### What is this about

This is an experimentation in implementing Gaussian Discriminant Analyis for prediction milti-class classifications.

### Scope

The target of this study is to test the capability of Gaussian Discriminant Analysis in predicting the weather using a pre-defined dataset found at https://www.kaggle.com/datasets/nikhil7280/weather-type-classification

### Approach

This study will makes use of the following techniques and formulaes after derivations done by the researcher

### Formula

$$
P(y=k|x) = \frac{1}{\sum_{i=0, i\not= k}^kexp(-\theta^T_ix + \theta_{0i}) } 
$$

where, when predicting for $k$ 

$\theta_i = \Sigma^-(\mu_k - \mu_i)$ and $\theta_{0i} = ln\frac{\phi_i}{\phi_k} + \frac{1}{2}(\mu_k^T\Sigma^-\mu_k - \mu_i^T\Sigma^-\mu_i)$

### Matrix shortcut for computing the parameters

We can easily compute for the parameters using the following matrix multipications 

$$
\phi = \frac{1}{n}\sum_{i=1}^nY
$$

$$
\mu = \frac{X^TY}{\sum_{i=1}^nY}
$$

$$
\Sigma = \frac{1}{n}\sum_{i = 1}^n(x^i - \mu_{y^i})^T(x^i - \mu_{y^i})
$$

Where 

 $\phi\exists\R^{1\times K}$

 $\mu\exists\R^{D \times K}$ = where the $i'th$ column represents the mean for the $i'th$ classification

$X\exists\R^{M \times D}$ = where the $i'th$ row represents the $i'th$ training data

$Y\exists\R^{M \times K}$ = where the $i'th$ row represents the classification of the $i'th$ data represented in a                     one-hot row matrix

Using this we can solve for the $\theta_i$  and $\theta_{0i}$ for every class $k$ and compose them in a matrix to be used below

### Matrix Shortcut For Predictions in Multi-class

To easily compute $P(y = k|x)$  for every $k$ what we can do is perform the following matrix transformations

$$
H(k) = sum(X'W)
$$

Where  

$X'\exists\R^{M\times D + 1}$ = Where the $i'th$ row corresponds with the $i'th$ dataset plus a bias for the intercept ( 1 )

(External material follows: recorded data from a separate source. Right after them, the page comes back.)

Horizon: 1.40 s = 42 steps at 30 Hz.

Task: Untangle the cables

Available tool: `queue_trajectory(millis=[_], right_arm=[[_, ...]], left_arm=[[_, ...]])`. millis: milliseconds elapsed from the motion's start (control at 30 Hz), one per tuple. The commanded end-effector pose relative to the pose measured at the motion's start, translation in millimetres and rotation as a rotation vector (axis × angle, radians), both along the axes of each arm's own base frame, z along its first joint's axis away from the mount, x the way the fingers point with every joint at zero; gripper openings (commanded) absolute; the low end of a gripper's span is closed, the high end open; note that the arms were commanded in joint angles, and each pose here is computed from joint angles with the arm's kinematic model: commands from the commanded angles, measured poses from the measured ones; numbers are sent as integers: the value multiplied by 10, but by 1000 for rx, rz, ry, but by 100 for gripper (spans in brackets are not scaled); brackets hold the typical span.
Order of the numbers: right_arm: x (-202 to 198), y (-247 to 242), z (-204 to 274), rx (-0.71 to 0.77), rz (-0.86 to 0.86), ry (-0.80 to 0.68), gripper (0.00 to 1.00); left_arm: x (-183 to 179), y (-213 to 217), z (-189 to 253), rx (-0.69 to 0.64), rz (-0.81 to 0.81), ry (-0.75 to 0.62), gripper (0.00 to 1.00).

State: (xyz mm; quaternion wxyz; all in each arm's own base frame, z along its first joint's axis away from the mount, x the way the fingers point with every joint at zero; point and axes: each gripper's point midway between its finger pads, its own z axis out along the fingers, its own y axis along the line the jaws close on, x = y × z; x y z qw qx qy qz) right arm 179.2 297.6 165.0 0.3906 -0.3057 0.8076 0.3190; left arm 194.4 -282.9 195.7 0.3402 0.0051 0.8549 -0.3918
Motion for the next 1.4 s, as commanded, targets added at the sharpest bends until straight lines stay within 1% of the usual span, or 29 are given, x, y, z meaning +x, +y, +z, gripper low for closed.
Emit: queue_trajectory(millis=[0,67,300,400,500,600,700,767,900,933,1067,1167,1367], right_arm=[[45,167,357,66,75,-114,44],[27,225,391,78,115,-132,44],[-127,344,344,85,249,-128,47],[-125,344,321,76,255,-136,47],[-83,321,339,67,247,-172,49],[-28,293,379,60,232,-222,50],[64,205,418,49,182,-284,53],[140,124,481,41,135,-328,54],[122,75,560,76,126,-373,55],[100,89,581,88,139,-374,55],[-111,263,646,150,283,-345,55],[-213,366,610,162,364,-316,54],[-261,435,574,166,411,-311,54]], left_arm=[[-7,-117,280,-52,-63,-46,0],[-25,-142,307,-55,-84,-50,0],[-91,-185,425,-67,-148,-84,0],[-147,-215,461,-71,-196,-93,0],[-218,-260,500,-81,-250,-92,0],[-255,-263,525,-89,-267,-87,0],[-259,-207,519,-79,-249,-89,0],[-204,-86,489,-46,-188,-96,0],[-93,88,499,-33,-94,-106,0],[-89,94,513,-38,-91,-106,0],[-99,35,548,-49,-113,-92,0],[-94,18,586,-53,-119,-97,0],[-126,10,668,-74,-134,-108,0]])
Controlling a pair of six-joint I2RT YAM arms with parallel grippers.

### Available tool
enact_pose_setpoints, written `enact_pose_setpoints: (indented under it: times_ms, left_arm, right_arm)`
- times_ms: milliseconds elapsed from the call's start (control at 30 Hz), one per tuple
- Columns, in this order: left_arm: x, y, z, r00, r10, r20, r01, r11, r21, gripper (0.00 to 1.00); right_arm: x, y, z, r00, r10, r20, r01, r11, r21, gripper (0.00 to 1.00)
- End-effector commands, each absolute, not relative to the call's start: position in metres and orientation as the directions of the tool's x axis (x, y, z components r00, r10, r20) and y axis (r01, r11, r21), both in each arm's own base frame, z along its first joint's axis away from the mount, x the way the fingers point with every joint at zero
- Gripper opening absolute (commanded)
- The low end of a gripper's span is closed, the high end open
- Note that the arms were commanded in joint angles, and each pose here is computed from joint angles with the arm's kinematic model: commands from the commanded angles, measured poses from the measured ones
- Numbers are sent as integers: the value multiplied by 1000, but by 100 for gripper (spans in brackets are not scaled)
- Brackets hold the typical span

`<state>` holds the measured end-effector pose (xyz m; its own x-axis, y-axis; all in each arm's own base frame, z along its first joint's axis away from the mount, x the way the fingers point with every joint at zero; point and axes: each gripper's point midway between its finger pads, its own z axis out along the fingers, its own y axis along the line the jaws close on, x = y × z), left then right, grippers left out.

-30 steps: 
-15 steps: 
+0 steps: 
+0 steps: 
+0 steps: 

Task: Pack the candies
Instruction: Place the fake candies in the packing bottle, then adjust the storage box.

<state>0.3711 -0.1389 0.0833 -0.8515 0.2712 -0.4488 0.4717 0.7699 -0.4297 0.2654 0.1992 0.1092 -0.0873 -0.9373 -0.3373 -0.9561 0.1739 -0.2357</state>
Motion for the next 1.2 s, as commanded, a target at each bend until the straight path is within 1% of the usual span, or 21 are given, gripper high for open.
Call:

$W\exists\R^{D + 1\times K}$ = Where the $i'th$ column represents the $\theta_{i}$ for classification $k$ and the last row represents all the $\theta_0$ where the $j'th$ column represents $\theta_{0j}$

$D$ = number of dimensions (features)

$M$ = number of training data

$K$  = number of classifications

We then do this for every $k$ to produce a prediction for every k


### STAGE 1: DATA SANITATION AND COLLECTION

First we will get the data (X and Y) and compose it to our intended format.

We also have to take into account, and assign number for the categorical values

In [48]:
import pandas as pd
import tensorflow as tf

# assign numbers to the categorical values
categorical_mapping = {
    "Weather Type": {"Rainy": 0, "Cloudy": 1, "Sunny": 2, "Snowy": 3},
    "Cloud Cover" : {"overcast": 0.,"partly cloudy": 1., "clear": 2., "cloudy": 3.},
    "Season"     : {"Spring": 0., "Autumn": 1., "Winter": 2., "Summer": 3.},
    "Location"    : {"inland": 0., "mountain": 1., "coastal": 2.}
}

# configs
file_path = 'dataset\weather_classification_data.csv'
features = ["Temperature", "Humidity", "Wind Speed", 
            "Precipitation (%)", "Cloud Cover", "Atmospheric Pressure", 
            "UV Index", "Season", "Visibility (km)", "Location"]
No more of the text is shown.